Archive for the ‘Fitness’ Category
The Key to Youthfulness
[Written by Peter Nielsen].
The most common reasons for adopting an exercise regimen are improved health and weight loss or gain. Additionally, many people target specific areas in their quest for perfect abdomenals or aim for an overall sculpted look. One terrific result we don’t hear of often is the striking anti-aging effects of a fitness program. Conversely, a sedentary lifestyle actually speeds up the rate of aging! What are the components of an anti-aging fitness program?
Strength training has become accepted as the single most effective type of exercise for longevity because it increases the amount of lean body mass, or muscle, an important guard against an overall decline in health and quality of life. Resistance or strength training does several things that are critical to an antiaging system. First it builds muscle, and the more muscle you have the more fat your body will burn, even when you are at rest. Muscle is also an important factor in the prevention of osteoporosis, because muscle exerts torsional (twisting) force on your bones, causing them to become stronger and denser, which aids in the prevention of bone mass loss. Additionally, muscle burns sugar when we are active, starting with the sugar in your bloodstream. As a result, sugar in the blood is not converted to fat, and strength training aids in controlling the blood sugar level!
Strength training uses barbells, dumbbells, elastic cables, and other exercise devices.
Whether through illness or aging, joint motion can become more restricted and flexibility decreased because changes in tendons and ligaments. As the cushioning cartilage breaks down from use, joints become inflamed and arthritic. Strengthening your body’s core improves your flexibility and there are many programs which target flexibility from Pilates and yoga to Tai Chi or even ballroom dancing! Remember, many of the changes in our musculoskeletal system result more from disuse than aging. Less than 10 percent of Americans participate in regular exercise, and the most sedentary group is older than 50 years of age. Best way to increase your flexibility — get moving!
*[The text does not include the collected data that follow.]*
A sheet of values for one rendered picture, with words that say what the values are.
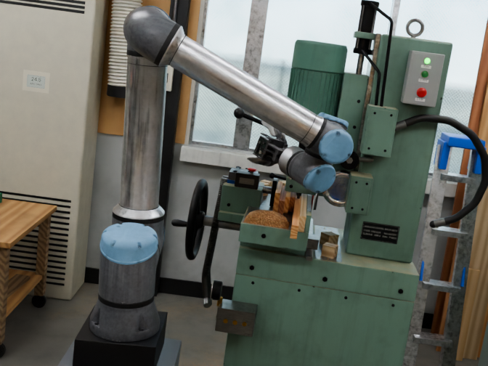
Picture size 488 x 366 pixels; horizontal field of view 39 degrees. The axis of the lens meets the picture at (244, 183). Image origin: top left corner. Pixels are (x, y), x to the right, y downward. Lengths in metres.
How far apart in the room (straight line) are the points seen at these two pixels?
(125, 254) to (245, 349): 0.69
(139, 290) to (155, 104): 0.50
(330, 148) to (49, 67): 2.03
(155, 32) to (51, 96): 1.85
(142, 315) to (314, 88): 0.91
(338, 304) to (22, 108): 1.99
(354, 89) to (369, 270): 0.58
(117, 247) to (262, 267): 0.59
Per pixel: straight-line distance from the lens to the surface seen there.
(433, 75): 2.16
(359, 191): 2.15
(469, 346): 3.78
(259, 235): 2.09
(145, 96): 1.87
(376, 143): 2.14
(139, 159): 1.90
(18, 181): 3.63
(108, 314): 1.85
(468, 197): 3.16
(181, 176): 3.74
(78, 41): 3.46
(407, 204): 2.27
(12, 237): 2.99
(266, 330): 2.27
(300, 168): 1.93
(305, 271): 2.19
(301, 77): 2.24
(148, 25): 1.73
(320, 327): 2.26
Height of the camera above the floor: 1.44
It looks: 12 degrees down
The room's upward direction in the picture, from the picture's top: 8 degrees clockwise
Aerobic training improves and maintains the heart’s ability to supply oxygen carrying blood to the body. Recommendations for minimal cardiovascular training are that individuals need to reach a heart rate of 80% of age predicted maximum (220 minus your age in years) and keep it there for approximately 15-20 minutes three times per week. A 1966 study, conducted mainly to help NASA scientists understand the effects of zero gravity, found that with as little as 6 months of moderate aerobic exercise, middle-aged individuals can reverse the effects of decades of aging on cardiovascular fitness. If that’s not enough to get you started, think of the beautiful glow that comes after a good aerobic workout!